Did Trump get away with it? Or was the process a witch hunt, as Trump claims? Why did special counsel Robert Mueller leave unresolved the issue of “obstruction of justice”? And was it unfair for Attorney-General William Barr, a Trump appointee, to be the one to make the final call about the obstruction allegation?

Well, after two turbulent years of angry accusations, speculation, and political posturing, we are finally here. The investigation by special counsel Robert Mueller is over. No more indictments will be filed, which is a certainly a relief for president Trump and his inner circle. But the political fallout is just beginning, with the president lashing out angrily at what he feels has now been proven to be an unsubstantiated witch-hunt, and his opponents claiming that there is much more to be uncovered, starting with the rest of the Mueller report itself.

The politics will continue well into the next election. But what about the criminal investigation against Trump?

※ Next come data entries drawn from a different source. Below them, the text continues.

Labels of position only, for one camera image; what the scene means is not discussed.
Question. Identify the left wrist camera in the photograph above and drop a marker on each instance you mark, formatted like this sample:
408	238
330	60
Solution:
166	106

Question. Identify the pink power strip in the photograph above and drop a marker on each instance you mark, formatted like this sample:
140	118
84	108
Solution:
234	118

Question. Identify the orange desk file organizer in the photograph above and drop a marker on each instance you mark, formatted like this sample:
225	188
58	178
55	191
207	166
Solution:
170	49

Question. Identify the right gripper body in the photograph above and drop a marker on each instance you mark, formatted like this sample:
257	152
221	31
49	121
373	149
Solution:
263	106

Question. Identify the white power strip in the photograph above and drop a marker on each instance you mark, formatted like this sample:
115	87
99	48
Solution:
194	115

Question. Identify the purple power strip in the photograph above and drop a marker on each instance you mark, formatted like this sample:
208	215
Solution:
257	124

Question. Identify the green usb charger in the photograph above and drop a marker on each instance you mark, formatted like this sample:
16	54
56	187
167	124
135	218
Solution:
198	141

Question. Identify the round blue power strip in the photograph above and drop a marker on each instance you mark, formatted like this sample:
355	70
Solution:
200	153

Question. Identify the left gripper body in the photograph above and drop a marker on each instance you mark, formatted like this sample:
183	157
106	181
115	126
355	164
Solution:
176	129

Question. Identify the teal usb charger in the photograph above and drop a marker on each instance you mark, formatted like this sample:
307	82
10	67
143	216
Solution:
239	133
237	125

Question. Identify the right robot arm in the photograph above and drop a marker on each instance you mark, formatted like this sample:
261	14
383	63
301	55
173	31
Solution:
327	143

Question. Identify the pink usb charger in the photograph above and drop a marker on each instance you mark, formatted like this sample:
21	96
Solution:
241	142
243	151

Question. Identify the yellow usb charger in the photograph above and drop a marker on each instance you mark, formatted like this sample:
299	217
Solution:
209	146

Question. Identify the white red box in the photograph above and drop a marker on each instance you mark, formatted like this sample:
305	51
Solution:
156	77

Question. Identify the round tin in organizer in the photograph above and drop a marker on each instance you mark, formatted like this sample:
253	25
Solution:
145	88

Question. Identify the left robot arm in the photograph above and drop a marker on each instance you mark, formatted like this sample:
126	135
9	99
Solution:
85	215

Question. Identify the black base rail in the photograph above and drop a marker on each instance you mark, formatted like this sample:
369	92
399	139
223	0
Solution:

Unresolved issues of Trump’s obstruction of justice

For all intents and purposes, Trump has been cleared of criminal wrongdoing. The reason that the special counsel was appointed in the first place was to determine whether Trump or his campaign colluded with Russia to swing the 2016 election in his favour. Despite the inappropriate contacts with Russian officials and agents; the amateurish and sleazy behaviour of many of his campaign aides and close associates; and the lies many of them told to Congress and the FBI about their involvement, Mueller and his team did not find sufficient evidence to make a criminal case against the president or his team.

As for the claim of obstruction of justice relating to the firing of FBI director James Comey, Mueller left the issue unresolved. He stated that the president was not exonerated, but did not have sufficient evidence to make a criminal case against him either. So he left it to the Justice Department and Congress to decide the issue.

The Justice Department, specifically Attorney-General William Barr (appointed by Trump), and Deputy A-G Rod Rosenstein (who appointed special counsel Mueller) reviewed the Mueller report, and concluded that the obstruction of justice allegation was not made out.

But was that fair? The AG is a Trump appointee.

And why did Muller not make the decision himself?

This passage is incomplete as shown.